Neues aus dem Rührgebiet

Claudia Dorka: Buswartehäuschen Nr. 12

Ein grellroter Tupfen schmiegte sich im grauen Buswartehäuschen Nummer 12 an die rechte Seiten-Glaswand. „Stimmt, heute ist ja Donnerstag“, murmelte Jim im Kiosk gegenüber leise vor sich hin. Während er die neuen Zeitungen einsortierte, schaute er wieder und wieder hoch. Alles war so wie immer an einem Donnerstag um 8 Uhr morgens. Fast alles.
Jim rieb sich die müden Augen und schlurfte dann zum Kalender.
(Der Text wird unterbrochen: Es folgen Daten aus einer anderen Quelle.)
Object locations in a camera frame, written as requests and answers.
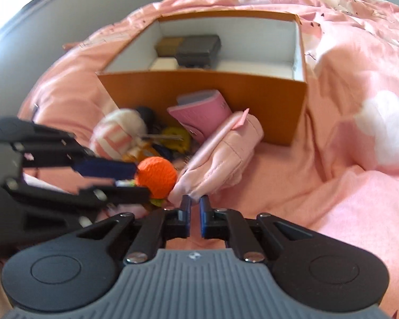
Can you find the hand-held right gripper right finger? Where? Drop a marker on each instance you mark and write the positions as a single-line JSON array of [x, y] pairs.
[[203, 212]]

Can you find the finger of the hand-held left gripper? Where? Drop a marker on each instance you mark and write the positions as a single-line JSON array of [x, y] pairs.
[[119, 195], [103, 168]]

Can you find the small gold box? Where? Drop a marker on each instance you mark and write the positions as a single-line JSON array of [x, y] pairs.
[[168, 45]]

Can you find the pink card wallet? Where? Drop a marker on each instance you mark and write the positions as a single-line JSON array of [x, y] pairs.
[[202, 113]]

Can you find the white box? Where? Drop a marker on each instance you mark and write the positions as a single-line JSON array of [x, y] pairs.
[[163, 63]]

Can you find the orange yarn ball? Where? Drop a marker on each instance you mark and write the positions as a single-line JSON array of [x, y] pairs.
[[158, 176]]

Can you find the pink printed blanket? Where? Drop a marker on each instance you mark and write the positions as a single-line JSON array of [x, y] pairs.
[[352, 73]]

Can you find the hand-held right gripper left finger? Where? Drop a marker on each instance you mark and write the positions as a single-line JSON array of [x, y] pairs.
[[187, 212]]

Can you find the orange cardboard box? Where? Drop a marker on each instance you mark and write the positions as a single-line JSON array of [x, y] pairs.
[[252, 106]]

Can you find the brown bear plush blue outfit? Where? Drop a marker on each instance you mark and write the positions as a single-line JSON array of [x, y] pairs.
[[143, 149]]

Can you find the pink fabric pouch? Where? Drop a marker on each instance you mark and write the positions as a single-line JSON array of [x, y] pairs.
[[219, 153]]

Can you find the white pink striped plush toy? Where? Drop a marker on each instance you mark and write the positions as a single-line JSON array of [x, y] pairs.
[[119, 126]]

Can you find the dark grey box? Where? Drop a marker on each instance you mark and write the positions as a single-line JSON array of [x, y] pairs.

Es war der 20. März, Frühlingsanfang, deshalb war der Fleck rot. Hannah hatte dem Winterblau wie in jedem Jahr adieu gesagt und das Frühlingsrot ausgepackt. Ein Lächeln huschte über Jims Gesicht:
„Meine Güte, Hannah, wie ist die Zeit vergangen. Und ich sortiere immer noch die Tages-Zeitungen auf und die Schmuddelpornos unter den Ladentisch, schenke mit böswilliger Arroganz braune metallische Brühe als Kaffee aus, höre dem Reden der Menschen zu, knurre in meinen grau werdenden Bart und tue so, als sei dieser Kiosk die Erfüllung all meiner Lebensträume. Und Du, Du wartest immer noch auf den richtigen Bus. Du wüsstest es, wenn er reinführe. Genau in diesem Augenblick, dann wüsstest Du Bescheid. Nicht Zögerlichkeit hielte Dich zurück, nein, der Richtige sei eben noch nicht eingefahren.“ Jim schüttelte den Kopf. „Ach meine blau-rote-gelb-grüne Hannah.“
Hannah fühlte die vertrauten angeritzten Banklatten unter und die angenehme Kühle der Glaswand neben sich, pustete genüsslich in die warme Kaffeetasse und ließ die Beine baumeln. Erst das rechte Bein schwingen, dann das linke und dann einfach baumelnd weiterschwingen lassen. Wenn sie niemand unterbrach, dann tanzten die Baumler, ganz ohne ihr Zutun und der Po begann mit zu wippen, die Taille und die Wirbelsäule reihten sich ein und ganz oben am Kopf wurde es pulsierend warm.
Sie seufzte wohlig. Beine baumeln! Das war das Zweitschönste beim „Auf-den-Bus-warten“. Das hatte sie schon immer gerne gemacht und das ließ sie sich auch jetzt nicht madig machen. Auch nicht von der schrillen Glasspringstimme ihrer Mutter, die in ihrem Kopf rumspritzte und immer wieder so etwas ätzte wie „IN DEINEM ALTER NOCH MIT DEN BEINEN BAUMELN“ – natürlich in Großbuchstaben. „Ach Mutter, gib Ruh“ murmelte Hannah leise vor sich hin.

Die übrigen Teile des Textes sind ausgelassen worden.